| What to produce |
Whenever the string "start" turns up in a line of the data below, copy that line.

| Data shown |
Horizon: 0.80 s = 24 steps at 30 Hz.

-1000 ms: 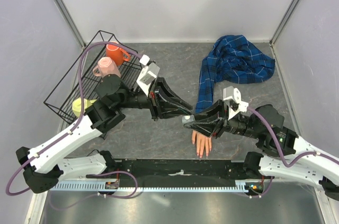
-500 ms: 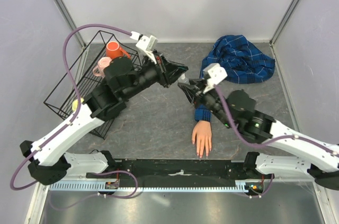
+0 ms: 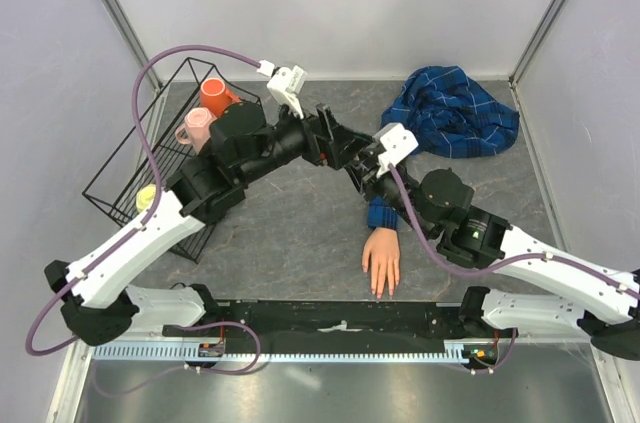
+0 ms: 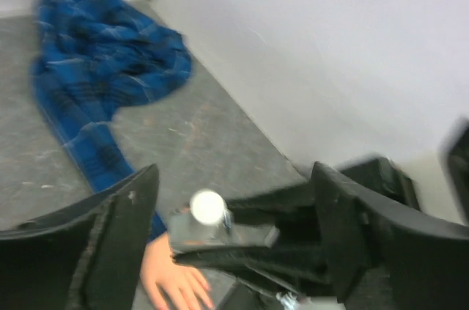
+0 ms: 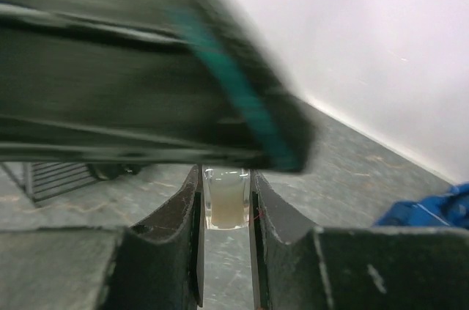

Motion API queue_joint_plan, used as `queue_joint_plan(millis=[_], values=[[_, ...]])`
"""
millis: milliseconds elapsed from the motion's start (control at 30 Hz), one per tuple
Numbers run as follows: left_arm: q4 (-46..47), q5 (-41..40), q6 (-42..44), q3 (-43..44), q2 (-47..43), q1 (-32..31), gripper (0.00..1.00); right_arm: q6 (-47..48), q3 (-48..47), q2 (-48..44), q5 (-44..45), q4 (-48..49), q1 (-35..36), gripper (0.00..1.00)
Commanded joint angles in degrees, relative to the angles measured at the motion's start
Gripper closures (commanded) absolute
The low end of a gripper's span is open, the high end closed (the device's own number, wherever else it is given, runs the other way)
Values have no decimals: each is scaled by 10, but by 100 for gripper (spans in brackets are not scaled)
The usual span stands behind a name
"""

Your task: Paint the nails

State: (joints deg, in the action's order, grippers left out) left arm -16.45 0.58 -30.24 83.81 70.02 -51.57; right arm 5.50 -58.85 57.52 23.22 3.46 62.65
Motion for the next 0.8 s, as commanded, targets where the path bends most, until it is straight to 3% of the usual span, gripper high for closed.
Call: queue_joint_plan(millis=[0,100,200,233,267,333,433,633,767], values=[[51,133,1,-20,-60,27,0,-49,13,-33,-97,11,-27,100],[52,196,7,-37,-88,71,10,-95,23,-54,-179,1,-57,100],[82,329,-7,-57,-97,124,27,-129,21,-68,-280,-9,-91,100],[117,406,-10,-64,-95,132,36,-136,18,-73,-312,-9,-99,100],[130,431,-20,-80,-91,136,37,-158,16,-75,-337,-8,-106,100],[179,479,-39,-106,-88,137,38,-179,15,-79,-420,-3,-126,100],[290,523,-76,-157,-92,137,34,-217,24,-86,-471,13,-134,100],[389,549,-99,-192,-86,137,32,-256,34,-90,-513,39,-142,100],[454,563,-143,-217,-86,137,39,-267,39,-86,-526,51,-144,100]])
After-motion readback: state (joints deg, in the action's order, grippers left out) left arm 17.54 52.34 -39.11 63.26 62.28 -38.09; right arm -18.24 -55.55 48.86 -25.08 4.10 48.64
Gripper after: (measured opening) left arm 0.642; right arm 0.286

| Result |
millis: milliseconds elapsed from the motion's start (control at 30 Hz), one per tuple
Commanded joint angles in degrees, relative to the angles measured at the motion's start

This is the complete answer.